**EXERCISE REQUIREMENTS:** From the data that follows, copy every line holding the string "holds".

**MATERIAL PROVIDED:**
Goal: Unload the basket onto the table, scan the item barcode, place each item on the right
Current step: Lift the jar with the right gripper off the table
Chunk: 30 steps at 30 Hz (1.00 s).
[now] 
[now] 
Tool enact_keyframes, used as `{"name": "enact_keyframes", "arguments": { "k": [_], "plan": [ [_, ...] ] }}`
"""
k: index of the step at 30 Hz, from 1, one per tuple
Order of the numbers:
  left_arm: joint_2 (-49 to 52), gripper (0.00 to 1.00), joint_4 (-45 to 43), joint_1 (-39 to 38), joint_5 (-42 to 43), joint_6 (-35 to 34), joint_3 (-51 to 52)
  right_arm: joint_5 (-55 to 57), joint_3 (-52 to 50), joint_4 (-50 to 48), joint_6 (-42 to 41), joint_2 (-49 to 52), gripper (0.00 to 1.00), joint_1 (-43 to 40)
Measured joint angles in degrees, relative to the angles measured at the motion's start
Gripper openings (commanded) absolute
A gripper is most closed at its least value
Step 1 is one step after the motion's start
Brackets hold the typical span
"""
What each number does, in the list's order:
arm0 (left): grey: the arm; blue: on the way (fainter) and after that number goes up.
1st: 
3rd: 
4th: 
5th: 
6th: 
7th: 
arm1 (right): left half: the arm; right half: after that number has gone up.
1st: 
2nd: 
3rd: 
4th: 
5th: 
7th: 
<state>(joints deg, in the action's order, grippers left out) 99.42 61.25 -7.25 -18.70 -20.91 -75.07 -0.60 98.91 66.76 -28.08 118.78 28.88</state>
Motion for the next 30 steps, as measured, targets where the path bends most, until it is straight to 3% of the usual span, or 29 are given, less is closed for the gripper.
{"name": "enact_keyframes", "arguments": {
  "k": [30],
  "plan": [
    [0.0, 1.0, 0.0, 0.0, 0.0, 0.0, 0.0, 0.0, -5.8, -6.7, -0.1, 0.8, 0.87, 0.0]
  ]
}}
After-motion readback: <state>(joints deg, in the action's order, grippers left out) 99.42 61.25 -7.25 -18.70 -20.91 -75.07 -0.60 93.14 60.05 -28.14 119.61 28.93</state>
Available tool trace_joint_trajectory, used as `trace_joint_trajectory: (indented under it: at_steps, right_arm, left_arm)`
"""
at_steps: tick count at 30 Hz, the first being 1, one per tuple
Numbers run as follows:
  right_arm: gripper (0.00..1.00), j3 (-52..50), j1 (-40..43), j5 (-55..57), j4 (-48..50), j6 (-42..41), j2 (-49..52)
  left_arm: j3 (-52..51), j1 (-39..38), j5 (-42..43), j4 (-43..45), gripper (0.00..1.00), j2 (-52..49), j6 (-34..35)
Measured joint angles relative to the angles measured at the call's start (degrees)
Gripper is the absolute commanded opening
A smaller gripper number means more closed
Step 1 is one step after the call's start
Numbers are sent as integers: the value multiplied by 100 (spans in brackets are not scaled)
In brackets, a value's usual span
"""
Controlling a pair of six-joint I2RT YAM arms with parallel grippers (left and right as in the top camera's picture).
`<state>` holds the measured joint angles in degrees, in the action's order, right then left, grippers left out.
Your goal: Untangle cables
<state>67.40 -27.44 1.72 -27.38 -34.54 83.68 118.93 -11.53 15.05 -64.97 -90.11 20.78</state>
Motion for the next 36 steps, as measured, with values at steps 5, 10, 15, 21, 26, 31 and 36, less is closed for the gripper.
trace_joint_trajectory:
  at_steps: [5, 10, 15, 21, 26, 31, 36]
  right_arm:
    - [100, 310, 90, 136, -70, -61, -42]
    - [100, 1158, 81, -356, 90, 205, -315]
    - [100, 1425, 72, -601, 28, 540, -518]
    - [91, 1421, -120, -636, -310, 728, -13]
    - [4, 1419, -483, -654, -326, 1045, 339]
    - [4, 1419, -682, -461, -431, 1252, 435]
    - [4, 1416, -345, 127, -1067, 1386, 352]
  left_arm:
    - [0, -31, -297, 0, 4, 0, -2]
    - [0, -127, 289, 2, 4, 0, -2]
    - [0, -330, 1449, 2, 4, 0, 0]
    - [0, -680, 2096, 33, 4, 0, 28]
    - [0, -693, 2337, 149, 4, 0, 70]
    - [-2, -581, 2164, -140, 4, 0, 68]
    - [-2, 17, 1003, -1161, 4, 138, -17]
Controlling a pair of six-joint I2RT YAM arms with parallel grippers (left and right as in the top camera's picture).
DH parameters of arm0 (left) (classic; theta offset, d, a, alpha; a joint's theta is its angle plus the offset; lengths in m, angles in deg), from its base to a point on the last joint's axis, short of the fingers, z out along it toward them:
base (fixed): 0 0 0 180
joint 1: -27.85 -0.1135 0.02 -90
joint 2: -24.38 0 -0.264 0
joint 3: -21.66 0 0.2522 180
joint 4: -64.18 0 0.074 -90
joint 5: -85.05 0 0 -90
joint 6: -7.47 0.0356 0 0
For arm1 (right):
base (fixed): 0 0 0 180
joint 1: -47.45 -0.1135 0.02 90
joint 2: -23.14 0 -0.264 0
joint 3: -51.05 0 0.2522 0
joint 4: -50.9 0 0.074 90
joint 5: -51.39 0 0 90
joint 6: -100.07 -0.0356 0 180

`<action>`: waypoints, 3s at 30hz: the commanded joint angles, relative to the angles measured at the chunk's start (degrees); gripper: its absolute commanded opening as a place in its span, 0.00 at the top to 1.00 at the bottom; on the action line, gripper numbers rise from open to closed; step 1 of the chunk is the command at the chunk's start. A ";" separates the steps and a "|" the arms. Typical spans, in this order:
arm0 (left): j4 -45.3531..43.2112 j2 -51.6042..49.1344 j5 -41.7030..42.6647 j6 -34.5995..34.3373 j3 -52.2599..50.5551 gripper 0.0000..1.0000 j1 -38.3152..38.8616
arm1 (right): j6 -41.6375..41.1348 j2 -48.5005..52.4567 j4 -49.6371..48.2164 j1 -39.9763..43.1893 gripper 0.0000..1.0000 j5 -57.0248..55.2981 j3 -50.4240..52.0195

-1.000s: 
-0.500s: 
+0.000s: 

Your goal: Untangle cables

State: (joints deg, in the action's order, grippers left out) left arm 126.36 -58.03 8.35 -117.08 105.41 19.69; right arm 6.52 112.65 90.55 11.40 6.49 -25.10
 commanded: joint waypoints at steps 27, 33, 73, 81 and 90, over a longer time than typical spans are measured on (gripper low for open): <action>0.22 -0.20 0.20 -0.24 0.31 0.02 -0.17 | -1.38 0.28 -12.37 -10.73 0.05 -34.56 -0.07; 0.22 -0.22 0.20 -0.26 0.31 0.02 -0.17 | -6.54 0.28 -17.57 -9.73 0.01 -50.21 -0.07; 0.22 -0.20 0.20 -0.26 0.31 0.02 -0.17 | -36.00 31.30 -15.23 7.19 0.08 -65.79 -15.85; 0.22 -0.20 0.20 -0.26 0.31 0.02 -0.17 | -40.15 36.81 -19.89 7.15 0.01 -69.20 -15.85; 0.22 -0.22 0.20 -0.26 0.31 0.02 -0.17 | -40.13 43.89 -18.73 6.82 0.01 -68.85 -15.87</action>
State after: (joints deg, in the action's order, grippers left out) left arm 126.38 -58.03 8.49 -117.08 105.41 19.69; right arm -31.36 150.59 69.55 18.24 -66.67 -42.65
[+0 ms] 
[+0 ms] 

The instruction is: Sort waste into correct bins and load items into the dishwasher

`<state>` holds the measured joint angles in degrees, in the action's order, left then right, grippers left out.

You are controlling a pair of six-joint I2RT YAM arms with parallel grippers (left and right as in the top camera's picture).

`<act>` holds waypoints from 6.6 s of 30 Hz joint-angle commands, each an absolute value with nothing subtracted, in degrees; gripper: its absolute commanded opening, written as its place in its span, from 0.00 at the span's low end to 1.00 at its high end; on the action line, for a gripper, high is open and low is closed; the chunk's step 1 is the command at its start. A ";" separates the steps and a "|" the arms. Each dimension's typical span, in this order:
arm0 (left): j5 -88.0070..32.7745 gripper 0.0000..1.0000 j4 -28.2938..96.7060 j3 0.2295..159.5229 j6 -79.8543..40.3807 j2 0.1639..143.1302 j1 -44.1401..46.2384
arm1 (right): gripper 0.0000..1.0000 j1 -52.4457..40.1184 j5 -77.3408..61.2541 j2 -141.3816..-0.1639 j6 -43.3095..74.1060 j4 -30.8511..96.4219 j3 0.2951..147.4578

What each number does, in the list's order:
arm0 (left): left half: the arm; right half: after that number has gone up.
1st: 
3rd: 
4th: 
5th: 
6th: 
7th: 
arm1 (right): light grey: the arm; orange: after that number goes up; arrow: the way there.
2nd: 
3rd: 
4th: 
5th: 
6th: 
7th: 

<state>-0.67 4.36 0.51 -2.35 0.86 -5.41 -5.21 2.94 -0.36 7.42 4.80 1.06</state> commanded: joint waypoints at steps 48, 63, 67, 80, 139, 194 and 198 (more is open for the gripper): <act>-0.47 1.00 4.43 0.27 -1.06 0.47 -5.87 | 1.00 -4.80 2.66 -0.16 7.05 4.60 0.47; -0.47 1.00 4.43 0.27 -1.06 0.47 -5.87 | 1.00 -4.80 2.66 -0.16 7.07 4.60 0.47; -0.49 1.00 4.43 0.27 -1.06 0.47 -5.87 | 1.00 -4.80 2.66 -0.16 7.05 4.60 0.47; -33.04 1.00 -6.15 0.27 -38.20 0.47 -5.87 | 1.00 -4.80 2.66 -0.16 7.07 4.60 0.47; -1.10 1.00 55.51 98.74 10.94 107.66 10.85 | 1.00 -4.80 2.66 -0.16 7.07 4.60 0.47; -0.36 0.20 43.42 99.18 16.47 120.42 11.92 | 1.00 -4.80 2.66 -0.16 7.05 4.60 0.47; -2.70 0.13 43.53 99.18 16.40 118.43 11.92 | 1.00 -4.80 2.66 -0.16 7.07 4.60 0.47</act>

**SOLUTION TO THIS PROBLEM:**
`<state>` holds the measured joint angles in degrees, in the action's order, right then left, grippers left out.
`<state>` holds the measured joint angles in degrees, in the action's order, left then right, grippers left out.
`<act>` holds waypoints from 6.6 s of 30 Hz joint-angle commands, each an absolute value with nothing subtracted, in degrees; gripper: its absolute commanded opening, written as its place in its span, from 0.00 at the span's low end to 1.00 at its high end; on the action line, for a gripper, high is open and low is closed; the chunk's step 1 is the command at its start. A ";" separates the steps and a "|" the arms. Each dimension's typical span, in this order:

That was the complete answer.